EXERCISE REQUIREMENTS:
Copy verbatim the material from its first line to the line that holds "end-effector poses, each", including that line.

Content starts

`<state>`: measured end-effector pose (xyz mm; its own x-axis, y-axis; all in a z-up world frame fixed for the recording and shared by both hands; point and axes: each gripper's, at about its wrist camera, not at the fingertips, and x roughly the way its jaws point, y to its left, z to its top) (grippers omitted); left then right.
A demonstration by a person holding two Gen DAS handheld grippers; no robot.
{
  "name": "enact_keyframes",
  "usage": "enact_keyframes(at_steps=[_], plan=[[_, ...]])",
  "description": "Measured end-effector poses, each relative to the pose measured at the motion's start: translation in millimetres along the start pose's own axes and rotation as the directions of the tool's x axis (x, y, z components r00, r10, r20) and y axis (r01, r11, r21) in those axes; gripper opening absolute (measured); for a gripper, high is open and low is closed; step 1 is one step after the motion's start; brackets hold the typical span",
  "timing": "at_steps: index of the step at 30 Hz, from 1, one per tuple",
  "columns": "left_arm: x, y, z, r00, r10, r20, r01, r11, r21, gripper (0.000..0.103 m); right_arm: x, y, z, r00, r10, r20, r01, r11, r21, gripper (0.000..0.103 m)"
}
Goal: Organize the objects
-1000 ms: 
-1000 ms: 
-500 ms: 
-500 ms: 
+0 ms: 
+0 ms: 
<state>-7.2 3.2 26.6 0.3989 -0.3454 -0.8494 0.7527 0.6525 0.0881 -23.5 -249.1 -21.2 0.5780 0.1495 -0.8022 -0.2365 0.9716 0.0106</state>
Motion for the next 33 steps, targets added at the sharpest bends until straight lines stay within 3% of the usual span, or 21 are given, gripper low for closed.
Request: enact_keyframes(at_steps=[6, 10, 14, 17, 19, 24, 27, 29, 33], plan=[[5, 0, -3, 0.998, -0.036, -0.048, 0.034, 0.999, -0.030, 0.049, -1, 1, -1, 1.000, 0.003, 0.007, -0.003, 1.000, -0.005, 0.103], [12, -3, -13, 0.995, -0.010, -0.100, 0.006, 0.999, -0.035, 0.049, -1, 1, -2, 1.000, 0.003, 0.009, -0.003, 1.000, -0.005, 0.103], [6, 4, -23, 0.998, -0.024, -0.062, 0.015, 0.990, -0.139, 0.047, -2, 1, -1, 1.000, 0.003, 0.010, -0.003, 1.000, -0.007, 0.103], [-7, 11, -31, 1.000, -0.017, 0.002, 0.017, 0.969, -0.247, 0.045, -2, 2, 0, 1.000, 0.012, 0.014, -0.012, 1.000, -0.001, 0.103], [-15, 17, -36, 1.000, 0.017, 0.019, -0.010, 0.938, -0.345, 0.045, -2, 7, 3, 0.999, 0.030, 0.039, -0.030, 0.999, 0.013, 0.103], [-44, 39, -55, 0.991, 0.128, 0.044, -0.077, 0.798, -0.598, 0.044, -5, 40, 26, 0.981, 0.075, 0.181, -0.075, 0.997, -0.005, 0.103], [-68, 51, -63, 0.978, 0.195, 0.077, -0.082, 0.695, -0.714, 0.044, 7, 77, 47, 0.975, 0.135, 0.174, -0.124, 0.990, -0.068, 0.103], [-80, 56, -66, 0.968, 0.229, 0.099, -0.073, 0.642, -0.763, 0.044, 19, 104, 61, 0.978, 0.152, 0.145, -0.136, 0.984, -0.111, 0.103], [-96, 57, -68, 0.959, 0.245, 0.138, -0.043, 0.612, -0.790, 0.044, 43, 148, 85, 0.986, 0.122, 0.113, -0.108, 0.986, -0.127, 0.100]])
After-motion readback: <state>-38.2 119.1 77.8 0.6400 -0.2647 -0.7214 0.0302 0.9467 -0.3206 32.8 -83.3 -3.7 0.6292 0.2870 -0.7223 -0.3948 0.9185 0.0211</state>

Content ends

RESPONSE:
`<state>`: measured end-effector pose (xyz mm; its own x-axis, y-axis; all in a z-up world frame fixed for the recording and shared by both hands; point and axes: each gripper's, at about its wrist camera, not at the fingertips, and x roughly the way its jaws point, y to its left, z to its top) (grippers omitted); left then right.
A demonstration by a person holding two Gen DAS handheld grippers; no robot.
{
  "name": "enact_keyframes",
  "usage": "enact_keyframes(at_steps=[_], plan=[[_, ...]])",
  "description": "Measured end-effector poses, each relative to the pose measured at the motion's start: translation in millimetres along the start pose's own axes and rotation as the directions of the tool's x axis (x, y, z components r00, r10, r20) and y axis (r01, r11, r21) in those axes; gripper opening absolute (measured); for a gripper, high is open and low is closed; step 1 is one step after the motion's start; brackets hold the typical span",

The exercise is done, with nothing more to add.